PROBLEM: Your answer must be an exact transcription of the data, with every picture omitted.

════

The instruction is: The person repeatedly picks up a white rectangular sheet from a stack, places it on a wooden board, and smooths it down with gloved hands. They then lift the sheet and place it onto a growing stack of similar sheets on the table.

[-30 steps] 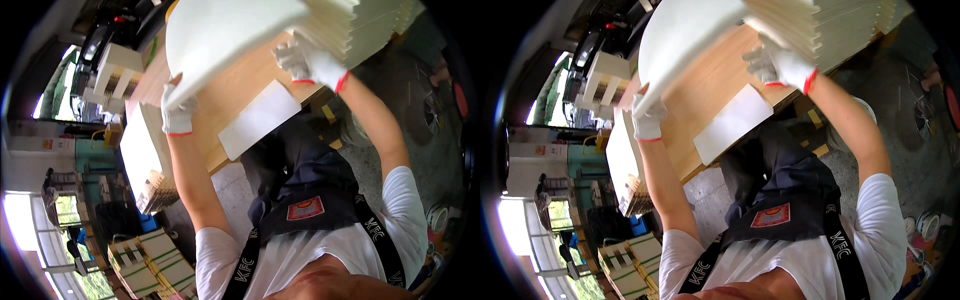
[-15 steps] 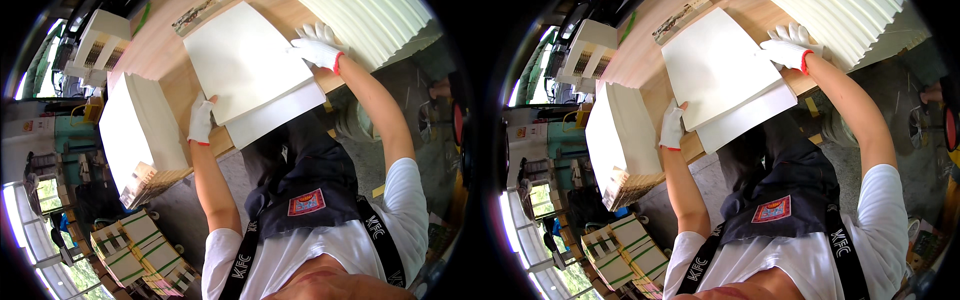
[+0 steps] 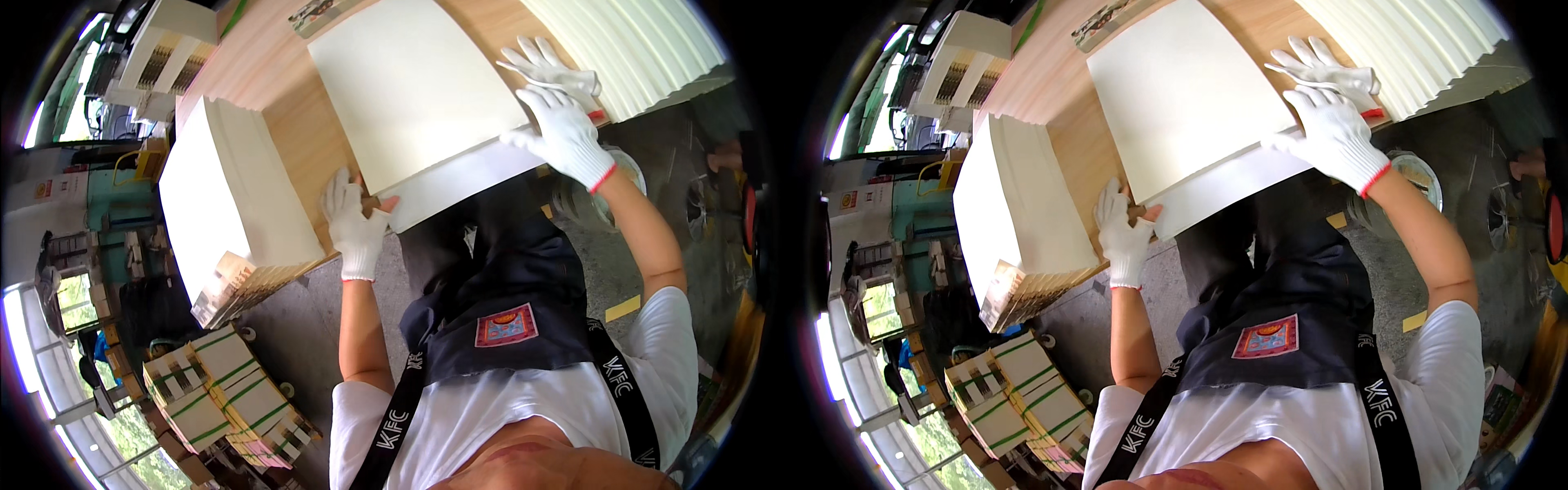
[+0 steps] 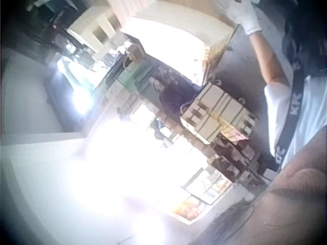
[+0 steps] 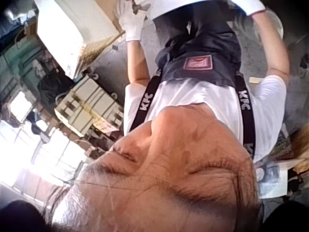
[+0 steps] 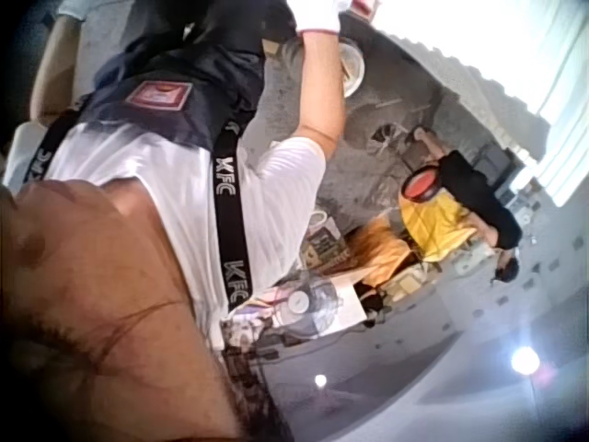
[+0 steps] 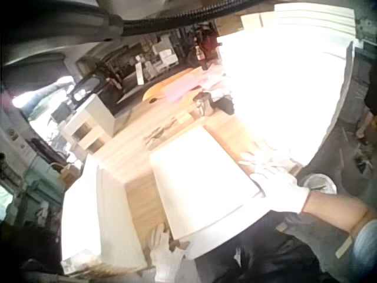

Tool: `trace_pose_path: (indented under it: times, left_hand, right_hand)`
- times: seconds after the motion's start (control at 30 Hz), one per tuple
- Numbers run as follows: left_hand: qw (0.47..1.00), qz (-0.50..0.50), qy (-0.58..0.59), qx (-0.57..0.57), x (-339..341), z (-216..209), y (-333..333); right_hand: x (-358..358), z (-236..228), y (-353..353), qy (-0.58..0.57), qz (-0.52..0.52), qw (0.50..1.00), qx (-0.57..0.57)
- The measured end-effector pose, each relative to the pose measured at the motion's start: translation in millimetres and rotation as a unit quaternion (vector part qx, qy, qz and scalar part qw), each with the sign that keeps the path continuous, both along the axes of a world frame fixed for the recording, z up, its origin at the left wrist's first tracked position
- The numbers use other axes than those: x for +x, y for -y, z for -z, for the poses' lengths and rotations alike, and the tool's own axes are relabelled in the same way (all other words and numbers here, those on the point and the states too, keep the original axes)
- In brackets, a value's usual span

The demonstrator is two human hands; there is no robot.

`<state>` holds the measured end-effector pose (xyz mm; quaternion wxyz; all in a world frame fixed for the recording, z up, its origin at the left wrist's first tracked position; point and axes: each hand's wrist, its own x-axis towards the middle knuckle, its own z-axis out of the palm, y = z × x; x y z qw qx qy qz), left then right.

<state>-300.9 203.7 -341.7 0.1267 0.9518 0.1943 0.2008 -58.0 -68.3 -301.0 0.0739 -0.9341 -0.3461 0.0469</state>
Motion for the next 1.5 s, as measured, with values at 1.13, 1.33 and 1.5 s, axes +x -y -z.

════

RESULT FOR THIS TASK:
The instruction is: The person repeatedly picks up a white rectangular sheet from a stack, places it on a wooden board, and smooths it down with gloved hands. They then lift the sheet and place it onto a growing stack of similar sheets on the table.

[-30 steps] 
[-15 steps] 
[+0 steps] 
[+0 steps] 
[+0 steps] 
[+0 steps] 
[+0 steps] 

Tool: `trace_pose_path: (indented under it: times, left_hand, right_hand)`
- times: seconds after the motion's start (control at 30 Hz), one per tuple
- Numbers run as follows: left_hand: qw (0.47..1.00), qz (-0.50..0.50), qy (-0.58..0.59), qx (-0.57..0.57), x (-339..341), z (-216..209), y (-333..333); right_hand: x (-358..358), z (-236..228), y (-353..353), qy (-0.58..0.57), qz (-0.52..0.52), qw (0.50..1.00), qx (-0.57..0.57)
- The measured end-effector pose, each relative to the pose measured at the motion's start: translation in millimetres and rotation as a unit quaternion (vector part qx, qy, qz and scalar part qw), each with the sign that keeps the path continuous, both along the axes of a world frame fixed for the recording, z up, its origin at the left wrist's first tracked position
- The numbers use other axes than those: x for +x, y for -y, z for -z, for the poses' lengths and rotations alike, and the tool's own axes are relabelled in the same way (all other words and numbers here, those on the point and the states too, keep the original axes)
- In brackets, a value's usual span

The demonstrator is two human hands; there is no robot.

`<state>` holds the measured end-effector pose (xyz mm; quaternion wxyz; all in a world frame fixed for the recording, z up, its origin at the left wrist's first tracked position; point and axes: each hand's wrist, its own x-axis towards the middle knuckle, its own z-axis out of the palm, y = z × x; x y z qw qx qy qz), left then right.

<state>-300.9 203.7 -341.7 0.1267 0.9518 0.1943 0.2008 -58.0 -68.3 -301.0 0.0739 -0.9341 -0.3461 0.0469</state>
Motion for the next 1.5 s, as measured, with values at 1.13, 1.33 and 1.5 s, axes +x -y -z.

This output is complete.